# DCC issue



## 93firebird (Dec 25, 2011)

I recently upgraded my DCC unit from the Bachmann easy command to the Digitrax zephyr extra. All of my locos are running, however, one of my mainline locos is not running up to speed. I have tried cleaning the track, and adjusting the cv values relative to speed, but the unit just does not run as fast as it should. The loco is a Bachmann spectrum 2-10-2, with a digitrax decoder sdh164d. It ran fine using the Bachmann setup. Any suggestions would be helpful.
Thanks


----------



## NIMT (Jan 6, 2011)

What value do you have in CV 29?


----------



## 93firebird (Dec 25, 2011)

I have it set default 6


----------



## NIMT (Jan 6, 2011)

AH HA 
What is the Cab # that you want to use?


----------



## 93firebird (Dec 25, 2011)

NIMT said:


> AH HA
> What is the Cab # that you want to use?
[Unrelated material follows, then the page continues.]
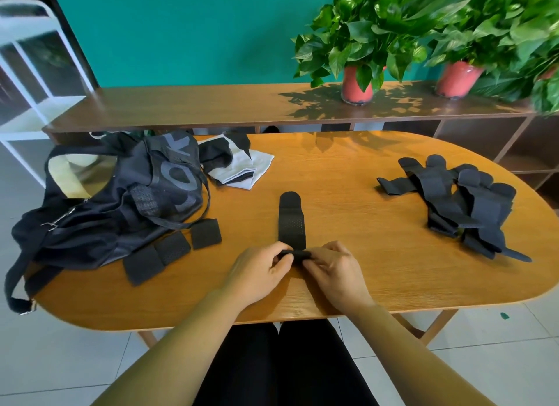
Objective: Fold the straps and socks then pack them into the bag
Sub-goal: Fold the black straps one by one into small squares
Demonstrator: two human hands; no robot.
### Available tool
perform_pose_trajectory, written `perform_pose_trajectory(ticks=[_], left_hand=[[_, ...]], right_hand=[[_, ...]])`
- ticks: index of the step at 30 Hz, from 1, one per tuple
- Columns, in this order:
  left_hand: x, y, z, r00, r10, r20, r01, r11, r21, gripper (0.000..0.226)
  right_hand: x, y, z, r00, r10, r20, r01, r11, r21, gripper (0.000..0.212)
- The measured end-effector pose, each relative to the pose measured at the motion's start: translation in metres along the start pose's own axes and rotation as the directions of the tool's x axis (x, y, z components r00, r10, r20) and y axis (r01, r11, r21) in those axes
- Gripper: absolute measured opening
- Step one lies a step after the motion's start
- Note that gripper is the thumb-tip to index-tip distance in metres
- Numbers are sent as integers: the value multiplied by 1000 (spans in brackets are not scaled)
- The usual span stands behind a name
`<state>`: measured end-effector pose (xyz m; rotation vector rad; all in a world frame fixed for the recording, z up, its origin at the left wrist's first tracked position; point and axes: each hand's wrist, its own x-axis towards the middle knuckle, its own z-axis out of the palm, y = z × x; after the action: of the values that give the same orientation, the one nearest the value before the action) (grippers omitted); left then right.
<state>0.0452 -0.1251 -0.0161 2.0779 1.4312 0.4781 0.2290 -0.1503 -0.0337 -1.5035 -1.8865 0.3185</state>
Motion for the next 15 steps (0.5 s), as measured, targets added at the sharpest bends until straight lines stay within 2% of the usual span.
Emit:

Cab #??? Not sure what you mean by that


----------



## NIMT (Jan 6, 2011)

Sorry, Engine # like 6 or old #99 or 2699?
Also called the decoder address#.


----------



## 93firebird (Dec 25, 2011)

That's what I thought you meant but wanted to be sure. The loco in question is set to 1


----------



## NIMT (Jan 6, 2011)

OK there are 2 ways to go about setting them up:
You can use the Basic Speed Control:
_CV1=1, CV2=0, CV5=255, CV6=127, CV29=6_
Or a better path would be to Set up the Speed Table.
_CV1=1, CV29=22, CV67=1, CV68=10, CV69=19, CV70=29, CV71=38, CV72=47, CV73=57, CV74=66, CV75=75, CV76=85, CV77=94, CV78=104, CV79=113, CV80=122, CV81=132, CV82=141, CV83=150, CV84=160, CV85=169, CV86=179, CV87=188, CV88=197, CV89=207, CV90=216, CV91=225, CV92=235, CV93=244, CV94=254_


----------



## 93firebird (Dec 25, 2011)

Tried option 2, did not resolve the issue! What's next?


----------



## Brakeman Jake (Mar 8, 2009)

Just my two cents...pretty much looks like a problem I've experienced lately.Could there be some BEMF involved in this?What do you think Sean?


----------



## NIMT (Jan 6, 2011)

Jake,
You possibly could be right.
93firebird, 
What value is in CV57?


----------



## 93firebird (Dec 25, 2011)

Just wondering how anything could change from one system to the next. I simply changed controller.


----------



## 93firebird (Dec 25, 2011)

Cv 57 is set at 6


----------



## Brakeman Jake (Mar 8, 2009)

You are,just like me,starting to learn about DCC.This technology opens a whole world of possibilities for controlling model trains but does have a learning process along the way.Once you'll understand how it works,wich isn't as hard as it may seem at first,you'll enjoy it and won't want to go back.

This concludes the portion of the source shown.